屋根裏のおふだが隔てる出会いと別れ
リハビリ中
久しぶりに書いてみました。
「じいさん亡くなったって…」
あまりに唐突で、直ぐには理解できなかった。
病院でじいちゃんの遺体を見た時、あまりの事に頭が真っ白になった。
大好きだったじいちゃんが死んだ。
心が千々に乱れ、頭が働かない。
そんな状態でも時間は止まらない。
通夜の時間が終わり、葬式の時間も通り過ぎていく。
初七日を過ぎても心は乱れたまま淡々と日々が過ぎ、49日の法要も恙なく終わりを迎えた。

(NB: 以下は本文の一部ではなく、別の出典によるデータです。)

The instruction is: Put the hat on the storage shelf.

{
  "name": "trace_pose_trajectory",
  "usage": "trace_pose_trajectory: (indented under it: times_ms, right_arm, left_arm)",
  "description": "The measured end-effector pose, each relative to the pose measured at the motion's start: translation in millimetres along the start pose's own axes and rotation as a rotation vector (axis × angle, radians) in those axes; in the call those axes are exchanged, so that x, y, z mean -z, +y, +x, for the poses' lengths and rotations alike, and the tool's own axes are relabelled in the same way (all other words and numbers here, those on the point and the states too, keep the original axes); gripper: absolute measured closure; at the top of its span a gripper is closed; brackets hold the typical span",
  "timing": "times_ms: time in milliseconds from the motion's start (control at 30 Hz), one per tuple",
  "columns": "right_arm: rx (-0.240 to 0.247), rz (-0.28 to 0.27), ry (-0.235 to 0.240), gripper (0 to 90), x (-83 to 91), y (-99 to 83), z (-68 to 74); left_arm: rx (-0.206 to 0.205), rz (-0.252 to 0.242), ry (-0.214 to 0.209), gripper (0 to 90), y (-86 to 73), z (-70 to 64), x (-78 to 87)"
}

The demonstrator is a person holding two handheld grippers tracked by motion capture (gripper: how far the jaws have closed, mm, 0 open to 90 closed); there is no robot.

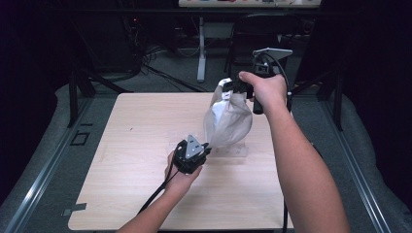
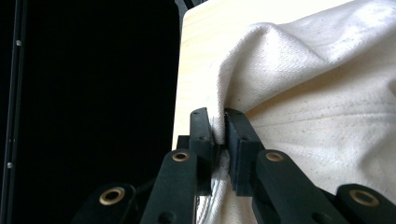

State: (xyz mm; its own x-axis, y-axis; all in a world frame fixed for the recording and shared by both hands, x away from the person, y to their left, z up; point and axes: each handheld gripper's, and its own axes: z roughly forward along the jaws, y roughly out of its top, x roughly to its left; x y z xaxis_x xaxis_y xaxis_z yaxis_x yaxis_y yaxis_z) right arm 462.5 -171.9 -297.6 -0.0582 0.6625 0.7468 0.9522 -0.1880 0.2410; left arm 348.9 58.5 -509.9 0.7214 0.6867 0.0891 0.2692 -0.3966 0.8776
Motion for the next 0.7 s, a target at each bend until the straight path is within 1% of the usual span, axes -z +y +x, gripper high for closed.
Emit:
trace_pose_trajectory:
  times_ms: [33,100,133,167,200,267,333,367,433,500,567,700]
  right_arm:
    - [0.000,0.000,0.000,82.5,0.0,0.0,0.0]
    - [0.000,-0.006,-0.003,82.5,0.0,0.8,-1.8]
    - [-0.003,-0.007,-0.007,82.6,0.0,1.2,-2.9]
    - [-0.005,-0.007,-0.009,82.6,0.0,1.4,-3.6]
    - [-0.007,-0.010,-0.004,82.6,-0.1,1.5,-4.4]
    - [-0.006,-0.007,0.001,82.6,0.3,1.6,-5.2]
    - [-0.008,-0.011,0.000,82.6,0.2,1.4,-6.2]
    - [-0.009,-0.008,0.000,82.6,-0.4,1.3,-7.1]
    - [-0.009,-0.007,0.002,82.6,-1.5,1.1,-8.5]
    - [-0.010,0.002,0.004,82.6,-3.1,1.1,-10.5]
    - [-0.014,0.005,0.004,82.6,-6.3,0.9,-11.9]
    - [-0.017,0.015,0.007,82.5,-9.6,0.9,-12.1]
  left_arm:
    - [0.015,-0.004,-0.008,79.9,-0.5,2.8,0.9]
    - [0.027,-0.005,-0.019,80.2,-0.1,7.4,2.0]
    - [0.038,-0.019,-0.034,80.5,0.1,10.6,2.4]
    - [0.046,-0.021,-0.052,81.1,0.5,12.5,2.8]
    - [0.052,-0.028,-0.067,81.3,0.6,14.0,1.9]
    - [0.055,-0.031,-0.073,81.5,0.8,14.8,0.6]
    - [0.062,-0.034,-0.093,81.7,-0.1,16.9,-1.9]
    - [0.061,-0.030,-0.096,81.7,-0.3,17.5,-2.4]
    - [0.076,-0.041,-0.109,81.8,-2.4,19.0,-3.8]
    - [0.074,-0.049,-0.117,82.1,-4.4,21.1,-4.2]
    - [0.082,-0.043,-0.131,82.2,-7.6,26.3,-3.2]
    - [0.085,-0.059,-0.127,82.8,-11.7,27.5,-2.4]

「とりあえず一区切りついたし、お前もそろそろ立ち直らんとな。
俺は暫く忙しいから、お前が先にじいさん家に行って遺品整理を進めておいてくれ」
親父はそう言って俺に鍵と交通費を握らせた。
これ以上、先延ばしにすることも難しい。
俺はじいちゃんの家の鍵を開けて玄関に入る。
「お邪魔します」
「は~い。あら、ケンちゃん!いらっしゃい。遅かったわね」
俺を見てばあちゃんが笑顔になる。俺も釣られて笑顔を浮かべる。
「ばあちゃん、線香あげていい?」
「いいわよ」
ばあちゃんの手招きに応じて仏壇の前まで来ると持参した蝋燭に火をつけて線香をあげる。
暫く手を合わせるとばあちゃんが声をかけてくる。
「ケンちゃん。おじいちゃんとの約束、お願いね」
「やらないとダメかな?」
泣きそうな俺の顔を見てばあちゃんは優しく言う。
「ケンちゃんにしかお願いできないの」
俺は屋根裏部屋へと入り、柱に張り付いている御札を見付け、震える手で御札引っ張ると、御札は破れる事なくきれいに剥がれた。
俺は仏間に戻るとばあちゃんに見せる。
「これ?」
「そうそう、それよ」
そう言うとばあちゃんはお札に手を合わせる。
「それじゃお願い」
「…」
「ケンちゃん、お願いよ!」
泣きそうな顔で睨んでくるばあちゃんに俺は負けを悟る。
「…わかったよ」
そう言って俺はお札を燃やす。
御札が燃え尽きると、ばあちゃんが涙を流した。
「ようやく逝けるわ。全く、あなた。迎えに来るのが遅いわよ」
そう言って暫く虚空を見つめるばあちゃんは、泣きながら笑っていた。
「ありがとねケンちゃん」
「ありがとう」
祖父母の幸せそうな声が聞こえた。
そう思った時には、ばあちゃんの姿は消えていた。
「二人ともズルいよ…」
俺は祖父母を思い静かに泣いた。